Entendi também que esse modo como as empresas chegam nos territórios faz parte
de um modelo de mineração, que pouco se importa em se comprometer com um
projeto de país que busque o bem-estar para seu povo.
Mineração,
no sertão da Bahia, municípios chegam a ter 90% da sua área total mapeada para
exploração.
Foi no
MAM que eu virei pesquisadora da Questão Mineral e entendi que o progresso
prometido pela a mineração nunca vai chegar para nosso povo, enquanto não for a
gente a decidir de que forma a mineração deve ser feita no Brasil e para que
esses minérios serão utilizados. Se nosso povo tivesse tido acesso as
informações que temos hoje, a gente tinha batido o pé e não abriria mão do
nosso território.
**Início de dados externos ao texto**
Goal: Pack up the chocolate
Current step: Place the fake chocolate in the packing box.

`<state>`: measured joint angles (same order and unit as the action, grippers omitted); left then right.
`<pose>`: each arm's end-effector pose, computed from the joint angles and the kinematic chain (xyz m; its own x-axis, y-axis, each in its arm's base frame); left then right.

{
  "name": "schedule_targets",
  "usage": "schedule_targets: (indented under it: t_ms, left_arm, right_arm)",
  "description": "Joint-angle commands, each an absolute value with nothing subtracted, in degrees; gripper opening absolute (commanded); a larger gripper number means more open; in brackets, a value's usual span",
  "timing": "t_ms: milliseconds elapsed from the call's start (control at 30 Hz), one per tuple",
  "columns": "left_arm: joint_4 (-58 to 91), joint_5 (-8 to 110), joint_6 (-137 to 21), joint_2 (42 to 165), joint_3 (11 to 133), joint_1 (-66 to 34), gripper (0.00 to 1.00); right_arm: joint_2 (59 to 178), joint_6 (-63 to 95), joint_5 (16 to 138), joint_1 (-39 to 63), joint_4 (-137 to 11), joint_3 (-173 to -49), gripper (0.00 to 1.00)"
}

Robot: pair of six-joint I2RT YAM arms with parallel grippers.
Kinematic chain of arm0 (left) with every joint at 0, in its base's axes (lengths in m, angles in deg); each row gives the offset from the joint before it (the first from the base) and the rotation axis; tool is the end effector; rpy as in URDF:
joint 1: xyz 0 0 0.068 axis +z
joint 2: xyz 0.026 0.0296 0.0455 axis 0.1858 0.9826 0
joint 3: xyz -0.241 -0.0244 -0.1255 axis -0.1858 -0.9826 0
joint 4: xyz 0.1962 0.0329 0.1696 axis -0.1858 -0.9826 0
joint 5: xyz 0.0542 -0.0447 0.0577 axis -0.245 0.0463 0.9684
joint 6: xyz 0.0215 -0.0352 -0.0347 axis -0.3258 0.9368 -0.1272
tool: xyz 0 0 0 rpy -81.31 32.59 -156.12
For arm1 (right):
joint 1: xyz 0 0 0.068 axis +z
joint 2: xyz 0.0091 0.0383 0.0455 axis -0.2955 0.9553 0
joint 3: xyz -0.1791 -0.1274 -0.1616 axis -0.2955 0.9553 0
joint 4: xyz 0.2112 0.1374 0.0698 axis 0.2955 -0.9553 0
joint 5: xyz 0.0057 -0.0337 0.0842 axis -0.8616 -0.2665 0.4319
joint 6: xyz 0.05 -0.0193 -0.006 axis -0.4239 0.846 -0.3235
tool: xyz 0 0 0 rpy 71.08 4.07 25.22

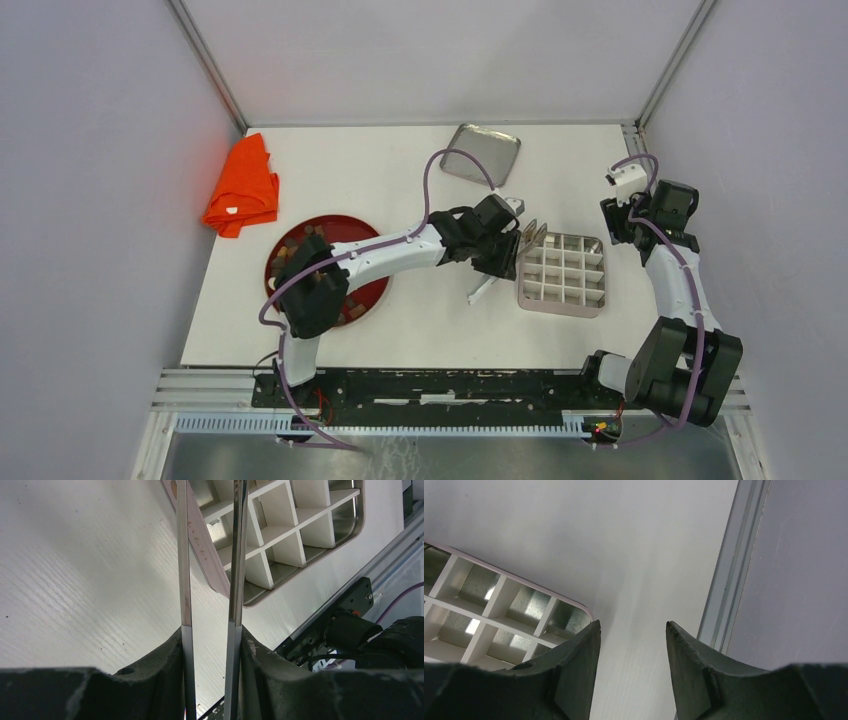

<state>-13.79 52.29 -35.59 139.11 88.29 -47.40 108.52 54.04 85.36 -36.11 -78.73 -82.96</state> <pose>0.2251 -0.3698 0.2389 -0.8308 0.2845 -0.4784 0.5060 0.7441 -0.4361 0.2537 -0.0763 0.2518 -0.5740 -0.3284 -0.7501 -0.2230 0.9441 -0.2427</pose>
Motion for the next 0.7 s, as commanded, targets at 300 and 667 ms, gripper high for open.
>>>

Hoje, já não vivo dentro de casa, me ocupo de espalhar aos
quatro ventos como essas promessas são falsas. Já fui à Assembleia Legislativa
da Bahia e denunciei, sem medo, o tanto de mentira que nos contaram. Já viajei
até para fora do país pra contar a toda gente o quanto este projeto é perverso…
Sabe,
enquanto eu tiver vida, esse projeto não vai ter paz! Vou seguir organizando
meu povo, as mulheres os jovens e, juntos, a gente vai denunciar que esses
projetos chegam com um monte de promessas e mentiras, mas que, na verdade, só
espalham morte, destruição e saque! Lutaremos juntos e incansavelmente pela
soberania popular na mineração e na condução de nosso país!